The words stung because they were intended to bite; it was obvious by her tone of voice and the snarlish look on her face. We were probably 8 or 9 years old, but had known each other since kindergarten. That day as we waited in line on the ramp that led up to our music class (and a grouchy old music teacher none of us particularly looked forward to spending the hour with), she probably had no idea how her question would impact my countenance... Her words reverberated like a noisy gong through the winding passages of my female mind for the remainder of the day and many years to come, causing me to question the way I presented myself to the world.

Not until I reached high school and observed the unhappy journey of her own young life would I come to understand just how silly it was of me to take her question seriously. Unbeknownst to my third grade self, I realized, her inquisition had probably been born of pain and was girlishly communicated in a spirit of jealousy. In the meantime, sadly, I remembered that comment countless times, repressing my natural smile in favor of a more serious demeanor and fearful that I would appear "too happy."
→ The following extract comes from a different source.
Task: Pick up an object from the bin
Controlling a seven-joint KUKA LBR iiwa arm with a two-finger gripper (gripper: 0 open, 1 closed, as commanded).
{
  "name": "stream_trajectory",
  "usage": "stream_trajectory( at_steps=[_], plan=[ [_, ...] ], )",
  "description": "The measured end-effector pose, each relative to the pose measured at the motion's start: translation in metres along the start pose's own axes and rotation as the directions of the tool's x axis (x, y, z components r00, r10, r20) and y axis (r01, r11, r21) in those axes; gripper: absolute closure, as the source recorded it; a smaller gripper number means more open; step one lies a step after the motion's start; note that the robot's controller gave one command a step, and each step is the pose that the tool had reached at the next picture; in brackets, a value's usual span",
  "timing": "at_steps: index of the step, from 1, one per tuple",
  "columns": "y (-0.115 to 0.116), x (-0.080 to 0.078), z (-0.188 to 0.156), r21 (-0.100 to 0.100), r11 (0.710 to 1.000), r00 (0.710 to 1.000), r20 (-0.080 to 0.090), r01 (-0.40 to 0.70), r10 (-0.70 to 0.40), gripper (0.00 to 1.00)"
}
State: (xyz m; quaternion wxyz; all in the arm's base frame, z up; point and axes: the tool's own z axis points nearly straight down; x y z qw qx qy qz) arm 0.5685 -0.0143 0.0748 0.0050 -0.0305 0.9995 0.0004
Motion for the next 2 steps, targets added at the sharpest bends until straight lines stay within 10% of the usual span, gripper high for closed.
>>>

As I watch my oldest son go about his life, I see that familiar natural smile reappear daily -- this time unhindered by the taunting insecurities of immature peers. Having been homeschooled since the beginning, he has gained a confidence in the security of our home for which I am grateful. I have the privilege of witnessing him listen with delight as he learns from others, drinking in instruction and wisdom with a relaxed demeanor and a positive outlook on life.

My handsome boy! Photo Credit: Emily Knapp

His easy smile is to me a picture of the sort of life intended for all of us. Having been called to be free (Galatians 5:13), we were made to bear the fruit of joy!

But the fruit of the Spirit is love, joy, peace, forbearance, kindness, goodness, faithfulness, gentleness and self-control. Against such things there is no law. (Galatians 5:22-23)

As we examine scripture, we see the godly bearing a countenance that defies the darkness of the culture around. Let me explain...

Remember when Moses came down from spending time with the Lord on Mount Sinai? He didn't realize it, but his face was radiant (Exodus 34:29). In fact, it was so radiant, Aaron and all the Israelites were afraid to go near him. It wasn't a one-time deal, either.

When Moses finished speaking to them, he put a veil over his face. But whenever he entered the Lord’s presence to speak with him, he removed the veil until he came out. And when he came out and told the Israelites what he had been commanded, they saw that his face was radiant. Then Moses would put the veil back over his face until he went in to speak with the Lord. (Exodus 34:33-35)

Moses' face shined. Why? Because Moses had spoken with God.

As a pastor's wife, I love it when someone bounds into church on a Sunday morning or anxiously awaits conversation with me in the moments before or after Bible Study, all because they have a story to tell -- that the God of the universe spoke to them!


For Moses, it was a shining face. For us, it shouldn't be much different. Oh, it may not literally radiate photons (those are particles of light for those who haven't studied up on Einstein's discovery lately), but it ought to show on our faces!

You know the song...

"If you're happy and you know it then your face will surely show it."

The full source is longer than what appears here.